Dec 12, 2007

Labrador Nature Reserve: Trashed?

A short low tide and drizzly, but Justin and I thought we should check out the situation at Labrador. The tide was still high when we arrived, so we decided to check the rest of the shore.

The signboard for the experiment was still lying on the shore. The original location of the signboard on the jetty above is obvious.
Work is currently being done on the jetty, it appears the railings are being replaced. Perhaps the signboard fell off during the work? Let's hope there is an effort to clean up anything that fell off the jetty in the process of the work.

The shore was pretty clear of debris until we got to the cofferdam.
At first I was very heartened to see that the seagrasses were still there near the cofferdam.
But alas, there was a large accumulation of rubbish right next to the cofferdam. As well as a large pile of concrete pillars, probably parts of the structure that was originally on the shore at that location.In addition to the assortment of marine litter, there were large blue boards on the shore. What are they and where did they come from? They looked like part of signage.
Looking further up the beach and the origin of this trash was immediately clear.There were many large ropes that looked like they were deliberately tied to the signage poles, and other junk near the deteriorating signage.And more trash and trashed structures.
A closer look at the signage.

We walked through the gap in the signage to look at the cofferdam.It's humungous. In the distance is a very large cruise ship coming in to the mainland.

The high shore at the cofferdam is festooned with an incredible amount of trash. Ropes, plastic, furniture. It was mind boggling.
Nevertheless, there was a row of various statues and offerings that appeared to be kept in good order despite the wet weather recently. So there must be someone coming regularly to take care of them.
And the tree there was still draped in yellow cloth with a well-kept statue under it, protected by plastic sheeting.
As we walked back to the entrance, Justin pointed out the trash that was deliberated stuffed into crevices in the natural cliffs.
From green fencing (probably the one that originally marked the boundary of Labrador), to a large tire and black trash bags.
And there was an abandoned outboard motor on the shore as well!
Justin points out that this was too heavy to have drifted up to the shore. It must have been deliberately abandoned here. We also saw parts of an achor, and other construction debris.
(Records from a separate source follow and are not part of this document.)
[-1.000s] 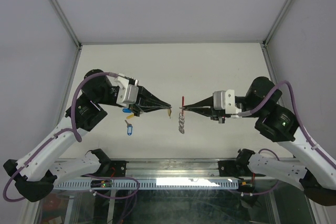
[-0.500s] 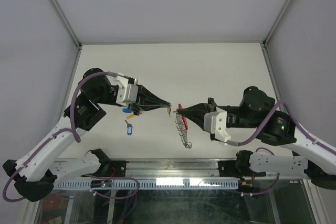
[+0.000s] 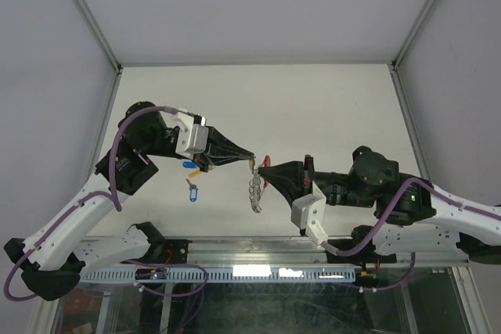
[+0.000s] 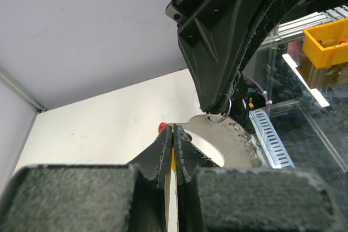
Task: Put the keys on the keyring
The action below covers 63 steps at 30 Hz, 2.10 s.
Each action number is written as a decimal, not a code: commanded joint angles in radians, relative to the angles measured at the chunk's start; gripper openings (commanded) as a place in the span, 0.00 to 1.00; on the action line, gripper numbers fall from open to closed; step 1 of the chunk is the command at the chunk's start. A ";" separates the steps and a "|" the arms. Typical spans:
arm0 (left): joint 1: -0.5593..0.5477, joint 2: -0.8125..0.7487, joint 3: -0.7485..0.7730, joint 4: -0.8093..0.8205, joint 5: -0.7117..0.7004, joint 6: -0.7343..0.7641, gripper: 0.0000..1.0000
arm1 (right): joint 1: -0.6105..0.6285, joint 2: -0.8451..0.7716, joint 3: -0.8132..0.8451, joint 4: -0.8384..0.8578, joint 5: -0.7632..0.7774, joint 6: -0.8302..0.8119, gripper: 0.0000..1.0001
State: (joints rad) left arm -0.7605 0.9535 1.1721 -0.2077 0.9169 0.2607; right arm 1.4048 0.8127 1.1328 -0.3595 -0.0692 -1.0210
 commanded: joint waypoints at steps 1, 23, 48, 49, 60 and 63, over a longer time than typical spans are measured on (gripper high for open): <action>-0.011 -0.009 0.041 0.014 -0.011 0.025 0.00 | 0.014 -0.016 0.022 0.108 0.061 0.003 0.00; -0.013 0.002 0.031 0.033 -0.104 0.011 0.00 | -0.284 0.139 0.313 -0.202 -0.055 0.783 0.00; -0.012 -0.044 0.004 0.122 -0.099 -0.028 0.00 | -0.719 0.142 0.133 0.196 -0.941 1.308 0.00; -0.012 -0.042 0.003 0.127 -0.093 -0.031 0.00 | -0.718 0.146 0.127 0.212 -0.950 1.322 0.00; -0.013 -0.030 0.000 0.153 -0.069 -0.041 0.00 | -0.718 0.163 0.073 0.383 -0.989 1.456 0.00; -0.013 -0.024 -0.002 0.162 -0.063 -0.047 0.00 | -0.719 0.163 0.066 0.395 -0.988 1.460 0.00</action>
State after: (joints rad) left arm -0.7605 0.9253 1.1732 -0.1032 0.8211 0.2241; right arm 0.6895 0.9848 1.1950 -0.0711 -1.0336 0.3927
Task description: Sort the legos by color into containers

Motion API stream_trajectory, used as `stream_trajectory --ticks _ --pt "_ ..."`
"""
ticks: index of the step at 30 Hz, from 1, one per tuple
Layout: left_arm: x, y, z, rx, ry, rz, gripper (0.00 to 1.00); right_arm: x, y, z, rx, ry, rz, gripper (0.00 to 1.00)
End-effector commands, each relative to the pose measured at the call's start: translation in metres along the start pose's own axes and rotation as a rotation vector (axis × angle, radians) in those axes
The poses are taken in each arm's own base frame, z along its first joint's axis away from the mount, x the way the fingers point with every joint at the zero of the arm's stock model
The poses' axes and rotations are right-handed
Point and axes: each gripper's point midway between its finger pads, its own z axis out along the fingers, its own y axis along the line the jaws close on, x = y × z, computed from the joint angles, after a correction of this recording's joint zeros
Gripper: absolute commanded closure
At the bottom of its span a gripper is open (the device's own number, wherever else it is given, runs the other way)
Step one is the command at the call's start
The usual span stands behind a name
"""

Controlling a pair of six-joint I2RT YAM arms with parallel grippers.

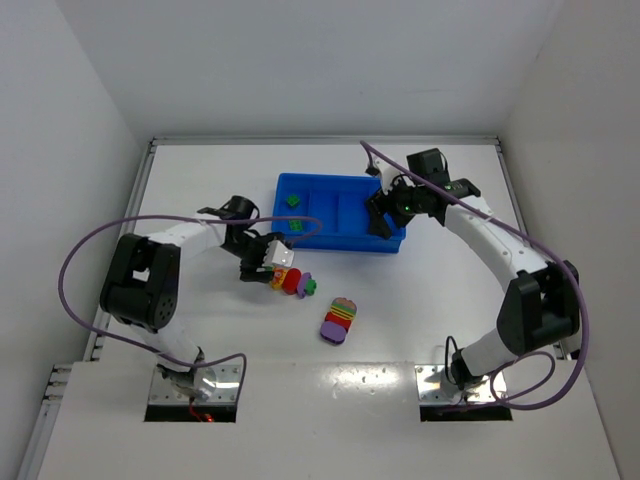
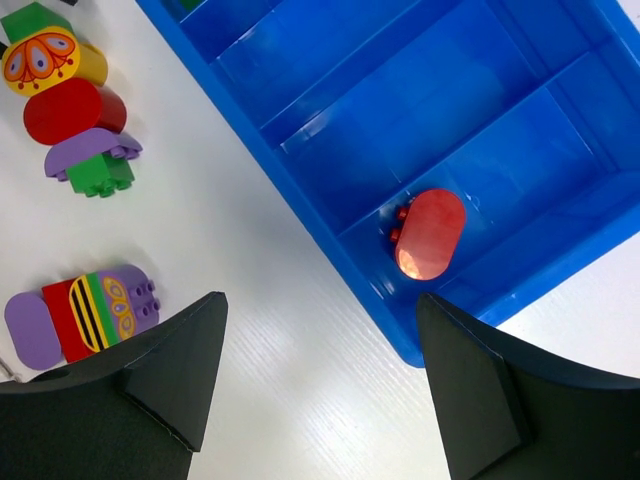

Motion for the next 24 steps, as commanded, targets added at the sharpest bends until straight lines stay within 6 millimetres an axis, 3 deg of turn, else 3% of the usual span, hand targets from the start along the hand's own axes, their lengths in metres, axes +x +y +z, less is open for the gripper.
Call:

By the time we got back, the tide was lower but the light fast going out. Alas, the large concrete slabs were still on the shore.The rectangular ones further down the shore were still there. Including the one further in the water. By feeling around in the water, we ascertained the PVC pipes around the second concrete slab have been removed.

The triangular slab higher up on the shore was also still there.
And it was still falling apart.We also saw bits of PVC pipes here and there on the shore.

This picture kind of says it all ...
As Andy said it, our Nature Reserve deserves more respect than this.

I feel it's time ordinary people did something about the situation. What say you about organising a clean up to get rid of all this trash? There's a lot of it, and most are very large. But with enough people with strong hands and hearts, I believe it can be done.

Update on correspondence with Singapore Polytechnic: I have not heard from Singapore Polytechnic since my last email on 25 Nov. No response to questions following the Straits Times article about the concrete slabs, and no response to my offer to give a talk about the shores to staff and students at Singapore Polytechnic.

See also
Justin's Labrador Speaks a Thousand Words

beachbum's comments on updates on Labrador namely:

1. The Singapore Government (LKY’s time) reputedly spent $10 million to clean up our waterways in the 1980s.

2. Singapore Polytechnic's Environmental Policy (as of May 2005)
Singapore Polytechnic will protect, care for and continually improve our environment by complying with relevant legislation and requirements, and maintaining an effective Environmental Management System that enables us to create a cleaner and healthier environment for ourselves and future generations.

Additionally, Singapore Polytechnic's Green Pledge is
G reen our campus,
R educe, reuse and recycle,
E ducate ourselves on green issues,
E ncourage others to do likewise, and
N urture a love for our environment

that Parliament decided on two separate occasions to legislate that no one should dump anything on Singapore’s shores: PARKS & TREES ACT and ENVIRONMENTAL PUBLIC HEALTH ACT


beachbum said...

There might be a serial number on the outboard motor. We should try to find it and figure out what brand and model too...that may help identify who dumped it.


No, this will not be the end of Labrador.


Because it still have a bunch of ppls who are concerned about it!

I will lend my hands to clear out the trash!